Start of Dataset records

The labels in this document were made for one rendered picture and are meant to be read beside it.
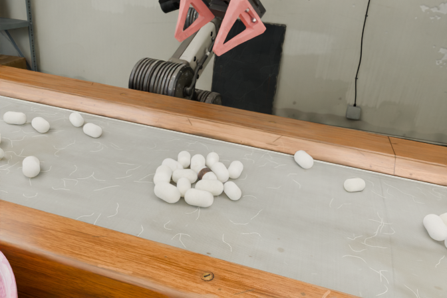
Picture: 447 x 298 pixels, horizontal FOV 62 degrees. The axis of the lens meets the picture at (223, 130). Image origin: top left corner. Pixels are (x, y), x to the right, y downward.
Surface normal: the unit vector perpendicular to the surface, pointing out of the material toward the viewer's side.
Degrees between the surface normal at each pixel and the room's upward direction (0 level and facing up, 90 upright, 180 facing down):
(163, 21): 90
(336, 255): 0
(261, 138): 45
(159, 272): 0
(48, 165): 0
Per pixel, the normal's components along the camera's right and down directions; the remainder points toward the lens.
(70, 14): -0.20, 0.36
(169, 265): 0.10, -0.92
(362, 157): -0.11, -0.40
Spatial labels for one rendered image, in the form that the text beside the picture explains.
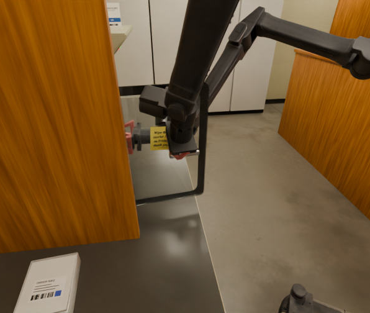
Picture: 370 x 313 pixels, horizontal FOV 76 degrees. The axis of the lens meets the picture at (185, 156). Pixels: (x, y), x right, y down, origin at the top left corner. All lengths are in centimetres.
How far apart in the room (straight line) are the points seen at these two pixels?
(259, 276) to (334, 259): 60
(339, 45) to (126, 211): 79
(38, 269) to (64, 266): 7
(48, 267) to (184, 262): 36
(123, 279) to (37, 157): 38
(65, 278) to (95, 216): 16
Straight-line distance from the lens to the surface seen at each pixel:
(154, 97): 53
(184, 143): 60
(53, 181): 69
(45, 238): 84
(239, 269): 189
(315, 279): 202
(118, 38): 60
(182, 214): 86
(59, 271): 76
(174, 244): 78
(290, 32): 91
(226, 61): 88
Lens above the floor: 156
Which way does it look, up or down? 32 degrees down
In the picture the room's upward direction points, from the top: straight up
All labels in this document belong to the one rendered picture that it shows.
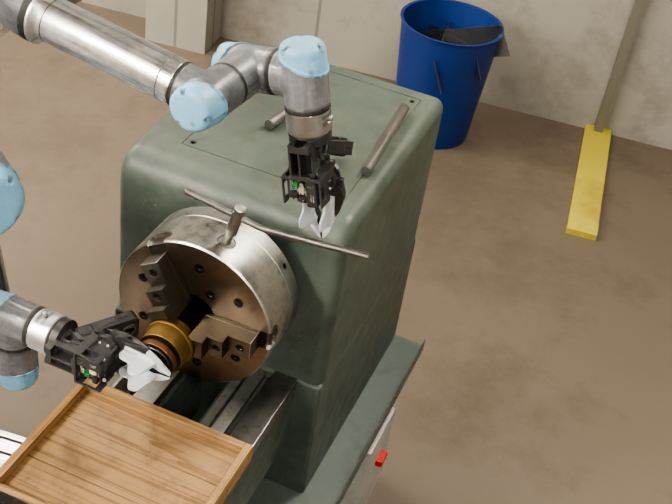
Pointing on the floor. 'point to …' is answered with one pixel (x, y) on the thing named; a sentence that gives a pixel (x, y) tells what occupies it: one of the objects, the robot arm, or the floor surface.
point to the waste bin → (449, 59)
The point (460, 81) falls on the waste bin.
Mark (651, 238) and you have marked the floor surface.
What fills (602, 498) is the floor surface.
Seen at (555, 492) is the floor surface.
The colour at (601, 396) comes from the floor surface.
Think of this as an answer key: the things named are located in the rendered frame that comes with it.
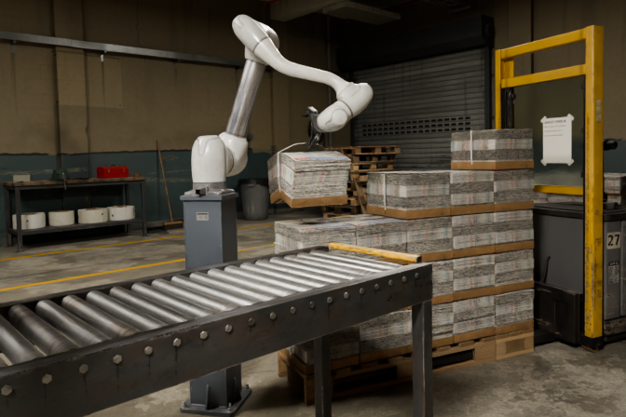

End of Dataset records

Repeat each line above exactly. The pictures stay out.

The labels in this document were made for one rendered picture and are meant to be read beside it.
Picture: 447 x 298 pixels, horizontal FOV 62 degrees. The axis of the lens meets the picture at (223, 130). Image origin: top left corner. Pixels are (x, y), x to the right, y downward.
Surface normal: the unit vector perpendicular to the surface, pointing out of the material toward the viewer's side.
Degrees between the surface normal at each pixel and the room's upward direction (0 level and facing up, 90 upright, 180 facing down):
(163, 21): 90
(336, 255): 0
(261, 138): 45
(159, 272): 0
(48, 165): 0
Per pixel, the normal's components along the camera's right and down directions; the remainder points toward the lens.
(70, 14): -0.20, 0.36
(169, 265): 0.10, -0.92
(362, 157): -0.11, -0.40
Spatial labels for one rendered image, in the form that the text beside the picture explains.
Picture: 370 x 313 pixels, horizontal FOV 76 degrees. The axis of the lens meets the picture at (185, 156). Pixels: (x, y), x right, y down, origin at the top left corner. All lengths are in centimetres.
How far apart in the room (straight line) are the points seen at these two pixels?
(259, 276) to (334, 259): 60
(339, 45) to (126, 211): 79
(38, 269) to (64, 266): 7
(48, 267) to (184, 262): 36
(123, 279) to (37, 157): 38
(65, 278) to (95, 216): 16
Straight-line distance from the lens to the surface seen at each pixel:
(154, 97): 53
(184, 143): 60
(53, 181): 69
(45, 238): 84
(239, 269): 189
(315, 279): 202
(118, 38): 60
(182, 214): 86
(59, 271): 76
(174, 244): 78
(290, 32): 91
(226, 61): 88
Lens above the floor: 156
Which way does it look, up or down? 32 degrees down
In the picture the room's upward direction points, from the top: straight up
All labels in this document belong to the one rendered picture that it shows.
Pointing on the floor. 'point to …' is answered with one pixel (x, y) on the thing named; a sentence that gives a pixel (x, y) tells what occupies it: one of the objects, the robot arm, or the floor surface.
point to the waste bin → (449, 59)
The point (460, 81) falls on the waste bin.
Mark (651, 238) and you have marked the floor surface.
What fills (602, 498) is the floor surface.
Seen at (555, 492) is the floor surface.
The colour at (601, 396) comes from the floor surface.
Think of this as an answer key: the things named are located in the rendered frame that comes with it.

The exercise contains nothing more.